--- Task data Enclosed Below ---

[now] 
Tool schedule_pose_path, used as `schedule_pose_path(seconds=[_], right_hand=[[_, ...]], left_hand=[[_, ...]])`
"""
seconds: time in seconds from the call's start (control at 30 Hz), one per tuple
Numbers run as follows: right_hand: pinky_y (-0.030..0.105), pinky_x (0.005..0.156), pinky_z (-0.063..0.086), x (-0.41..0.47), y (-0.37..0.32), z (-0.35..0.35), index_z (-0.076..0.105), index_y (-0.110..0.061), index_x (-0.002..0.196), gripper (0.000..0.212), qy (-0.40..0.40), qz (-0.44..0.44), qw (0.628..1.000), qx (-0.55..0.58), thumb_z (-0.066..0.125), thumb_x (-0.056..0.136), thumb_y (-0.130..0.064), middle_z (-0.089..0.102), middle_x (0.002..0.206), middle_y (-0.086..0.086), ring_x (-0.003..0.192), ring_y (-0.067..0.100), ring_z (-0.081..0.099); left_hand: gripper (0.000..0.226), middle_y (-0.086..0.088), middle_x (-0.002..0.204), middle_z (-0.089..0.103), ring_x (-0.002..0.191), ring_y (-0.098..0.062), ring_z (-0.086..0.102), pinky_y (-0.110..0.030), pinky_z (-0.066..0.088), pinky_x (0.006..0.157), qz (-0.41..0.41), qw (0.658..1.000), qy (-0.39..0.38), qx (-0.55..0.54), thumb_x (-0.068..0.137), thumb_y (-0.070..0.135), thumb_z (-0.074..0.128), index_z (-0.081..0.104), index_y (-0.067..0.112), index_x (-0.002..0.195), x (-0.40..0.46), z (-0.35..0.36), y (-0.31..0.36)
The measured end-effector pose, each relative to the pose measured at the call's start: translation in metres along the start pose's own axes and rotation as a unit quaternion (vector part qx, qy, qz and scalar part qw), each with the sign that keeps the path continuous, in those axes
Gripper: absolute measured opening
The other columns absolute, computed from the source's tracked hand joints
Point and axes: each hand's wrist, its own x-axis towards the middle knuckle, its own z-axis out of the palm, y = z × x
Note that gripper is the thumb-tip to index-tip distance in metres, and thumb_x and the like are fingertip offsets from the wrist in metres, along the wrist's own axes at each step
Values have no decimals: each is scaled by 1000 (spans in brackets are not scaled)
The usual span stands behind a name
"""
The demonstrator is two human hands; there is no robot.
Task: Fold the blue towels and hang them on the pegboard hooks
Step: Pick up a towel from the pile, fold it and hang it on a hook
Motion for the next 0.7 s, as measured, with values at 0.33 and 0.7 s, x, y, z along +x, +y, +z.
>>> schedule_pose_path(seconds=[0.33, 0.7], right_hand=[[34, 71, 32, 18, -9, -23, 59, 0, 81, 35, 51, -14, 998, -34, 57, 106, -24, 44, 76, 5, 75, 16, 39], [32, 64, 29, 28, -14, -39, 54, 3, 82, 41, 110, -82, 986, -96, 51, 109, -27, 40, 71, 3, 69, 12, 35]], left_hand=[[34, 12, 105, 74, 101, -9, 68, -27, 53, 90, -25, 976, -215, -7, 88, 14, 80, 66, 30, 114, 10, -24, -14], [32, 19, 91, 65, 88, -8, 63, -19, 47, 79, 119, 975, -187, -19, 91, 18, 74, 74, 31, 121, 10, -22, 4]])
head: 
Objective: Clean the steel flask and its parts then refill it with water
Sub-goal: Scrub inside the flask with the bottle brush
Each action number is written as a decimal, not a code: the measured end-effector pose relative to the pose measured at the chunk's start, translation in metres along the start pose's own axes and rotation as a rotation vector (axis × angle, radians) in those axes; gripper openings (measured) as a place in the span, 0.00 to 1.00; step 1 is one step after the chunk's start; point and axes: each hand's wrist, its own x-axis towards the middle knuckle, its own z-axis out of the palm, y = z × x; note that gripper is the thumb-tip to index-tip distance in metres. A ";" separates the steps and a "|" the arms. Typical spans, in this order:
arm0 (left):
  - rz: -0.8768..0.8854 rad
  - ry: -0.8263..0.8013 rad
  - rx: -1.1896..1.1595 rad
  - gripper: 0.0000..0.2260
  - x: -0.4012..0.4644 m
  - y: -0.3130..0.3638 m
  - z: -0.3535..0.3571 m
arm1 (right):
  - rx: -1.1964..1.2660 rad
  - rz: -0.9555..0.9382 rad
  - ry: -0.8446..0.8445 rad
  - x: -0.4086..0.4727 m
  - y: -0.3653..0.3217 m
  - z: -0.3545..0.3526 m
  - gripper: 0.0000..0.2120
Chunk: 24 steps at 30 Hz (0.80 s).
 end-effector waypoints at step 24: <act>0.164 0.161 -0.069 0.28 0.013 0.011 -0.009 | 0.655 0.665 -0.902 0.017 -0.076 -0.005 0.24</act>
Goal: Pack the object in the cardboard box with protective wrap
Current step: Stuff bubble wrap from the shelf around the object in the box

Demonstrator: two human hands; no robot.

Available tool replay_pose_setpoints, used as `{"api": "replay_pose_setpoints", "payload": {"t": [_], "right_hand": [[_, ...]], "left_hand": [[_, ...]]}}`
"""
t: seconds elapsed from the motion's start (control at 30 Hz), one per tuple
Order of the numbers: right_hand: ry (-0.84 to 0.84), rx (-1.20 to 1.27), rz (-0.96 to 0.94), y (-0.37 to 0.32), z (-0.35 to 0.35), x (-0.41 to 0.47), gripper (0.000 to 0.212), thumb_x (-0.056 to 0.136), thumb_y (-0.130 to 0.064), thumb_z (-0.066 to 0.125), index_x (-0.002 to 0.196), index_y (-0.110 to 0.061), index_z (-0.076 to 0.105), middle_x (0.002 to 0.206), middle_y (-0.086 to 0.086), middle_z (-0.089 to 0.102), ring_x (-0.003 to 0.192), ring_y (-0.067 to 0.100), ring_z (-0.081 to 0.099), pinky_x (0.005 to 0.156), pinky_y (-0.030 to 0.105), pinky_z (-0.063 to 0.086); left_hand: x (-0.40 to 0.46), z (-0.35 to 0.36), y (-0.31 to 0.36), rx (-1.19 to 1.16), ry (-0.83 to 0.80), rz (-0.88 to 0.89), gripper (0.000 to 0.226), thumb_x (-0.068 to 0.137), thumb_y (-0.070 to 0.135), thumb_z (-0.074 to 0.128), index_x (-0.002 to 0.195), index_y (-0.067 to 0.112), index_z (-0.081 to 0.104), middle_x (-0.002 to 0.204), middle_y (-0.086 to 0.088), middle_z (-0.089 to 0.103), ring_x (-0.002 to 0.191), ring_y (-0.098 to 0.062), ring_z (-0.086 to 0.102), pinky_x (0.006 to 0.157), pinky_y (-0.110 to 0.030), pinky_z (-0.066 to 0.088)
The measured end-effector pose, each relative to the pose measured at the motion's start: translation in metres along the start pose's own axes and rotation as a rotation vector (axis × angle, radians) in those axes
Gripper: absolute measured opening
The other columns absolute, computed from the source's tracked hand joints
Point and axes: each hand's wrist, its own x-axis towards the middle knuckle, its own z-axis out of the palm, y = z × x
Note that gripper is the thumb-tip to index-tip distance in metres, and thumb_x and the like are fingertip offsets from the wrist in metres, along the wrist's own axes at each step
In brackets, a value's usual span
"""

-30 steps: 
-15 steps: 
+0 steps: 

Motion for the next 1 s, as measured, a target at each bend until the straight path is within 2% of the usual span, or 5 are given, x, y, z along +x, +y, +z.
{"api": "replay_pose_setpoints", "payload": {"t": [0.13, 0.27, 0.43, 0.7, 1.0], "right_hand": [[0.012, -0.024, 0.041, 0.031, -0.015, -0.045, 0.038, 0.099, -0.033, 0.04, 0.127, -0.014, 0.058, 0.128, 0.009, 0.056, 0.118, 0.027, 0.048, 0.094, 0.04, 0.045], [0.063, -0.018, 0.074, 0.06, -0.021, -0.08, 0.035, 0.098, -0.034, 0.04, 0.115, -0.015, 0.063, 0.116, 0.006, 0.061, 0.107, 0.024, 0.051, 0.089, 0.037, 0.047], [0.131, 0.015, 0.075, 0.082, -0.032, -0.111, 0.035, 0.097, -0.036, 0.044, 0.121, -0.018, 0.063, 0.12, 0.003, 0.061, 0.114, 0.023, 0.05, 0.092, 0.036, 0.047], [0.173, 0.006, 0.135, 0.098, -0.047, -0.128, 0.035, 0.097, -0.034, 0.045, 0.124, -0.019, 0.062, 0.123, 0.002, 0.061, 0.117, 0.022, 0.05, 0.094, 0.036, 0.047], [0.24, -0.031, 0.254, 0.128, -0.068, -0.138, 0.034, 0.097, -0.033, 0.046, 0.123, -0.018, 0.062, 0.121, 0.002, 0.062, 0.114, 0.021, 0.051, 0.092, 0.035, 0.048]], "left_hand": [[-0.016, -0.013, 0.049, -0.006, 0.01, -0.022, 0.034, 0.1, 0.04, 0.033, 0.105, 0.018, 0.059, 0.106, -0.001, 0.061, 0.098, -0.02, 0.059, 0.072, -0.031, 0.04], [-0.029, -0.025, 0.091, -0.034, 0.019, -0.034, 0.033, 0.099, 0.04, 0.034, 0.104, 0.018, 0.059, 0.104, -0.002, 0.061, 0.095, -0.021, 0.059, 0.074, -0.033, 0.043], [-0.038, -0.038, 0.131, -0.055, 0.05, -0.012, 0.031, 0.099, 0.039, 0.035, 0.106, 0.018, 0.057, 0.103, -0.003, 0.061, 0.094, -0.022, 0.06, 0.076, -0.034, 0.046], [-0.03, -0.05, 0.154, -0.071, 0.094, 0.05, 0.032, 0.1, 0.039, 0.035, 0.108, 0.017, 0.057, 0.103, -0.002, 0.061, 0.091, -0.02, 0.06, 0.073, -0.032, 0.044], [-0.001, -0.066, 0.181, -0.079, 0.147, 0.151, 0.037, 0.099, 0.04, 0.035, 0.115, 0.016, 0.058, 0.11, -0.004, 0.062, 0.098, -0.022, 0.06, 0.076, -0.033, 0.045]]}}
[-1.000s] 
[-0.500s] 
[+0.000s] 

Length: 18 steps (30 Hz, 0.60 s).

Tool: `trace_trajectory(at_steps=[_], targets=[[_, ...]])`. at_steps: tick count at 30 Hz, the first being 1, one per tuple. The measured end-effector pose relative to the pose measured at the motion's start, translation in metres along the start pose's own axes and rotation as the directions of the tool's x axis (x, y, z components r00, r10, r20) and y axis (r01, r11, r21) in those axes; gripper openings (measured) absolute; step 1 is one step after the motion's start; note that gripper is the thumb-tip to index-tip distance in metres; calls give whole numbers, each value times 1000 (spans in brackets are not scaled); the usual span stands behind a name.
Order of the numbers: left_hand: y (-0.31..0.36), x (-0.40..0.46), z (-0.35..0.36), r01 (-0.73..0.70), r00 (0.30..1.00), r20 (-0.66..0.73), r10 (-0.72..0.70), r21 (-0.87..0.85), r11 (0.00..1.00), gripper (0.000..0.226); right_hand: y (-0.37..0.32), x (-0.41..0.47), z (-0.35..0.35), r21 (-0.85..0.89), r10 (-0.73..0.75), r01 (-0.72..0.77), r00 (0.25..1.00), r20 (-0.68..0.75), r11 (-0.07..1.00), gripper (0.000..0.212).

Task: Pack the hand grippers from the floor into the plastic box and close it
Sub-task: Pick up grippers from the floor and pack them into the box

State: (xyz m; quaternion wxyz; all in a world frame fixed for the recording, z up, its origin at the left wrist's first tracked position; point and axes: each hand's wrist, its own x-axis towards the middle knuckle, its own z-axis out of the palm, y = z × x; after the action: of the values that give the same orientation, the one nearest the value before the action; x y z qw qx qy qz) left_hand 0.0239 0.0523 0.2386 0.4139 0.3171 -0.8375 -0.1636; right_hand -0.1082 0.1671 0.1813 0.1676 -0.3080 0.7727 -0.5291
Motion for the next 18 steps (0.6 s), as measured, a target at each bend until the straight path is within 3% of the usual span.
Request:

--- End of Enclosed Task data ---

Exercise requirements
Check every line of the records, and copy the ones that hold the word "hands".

Exercise response
The demonstrator is two human hands; there is no robot.
Demonstrator: two human hands; no robot.

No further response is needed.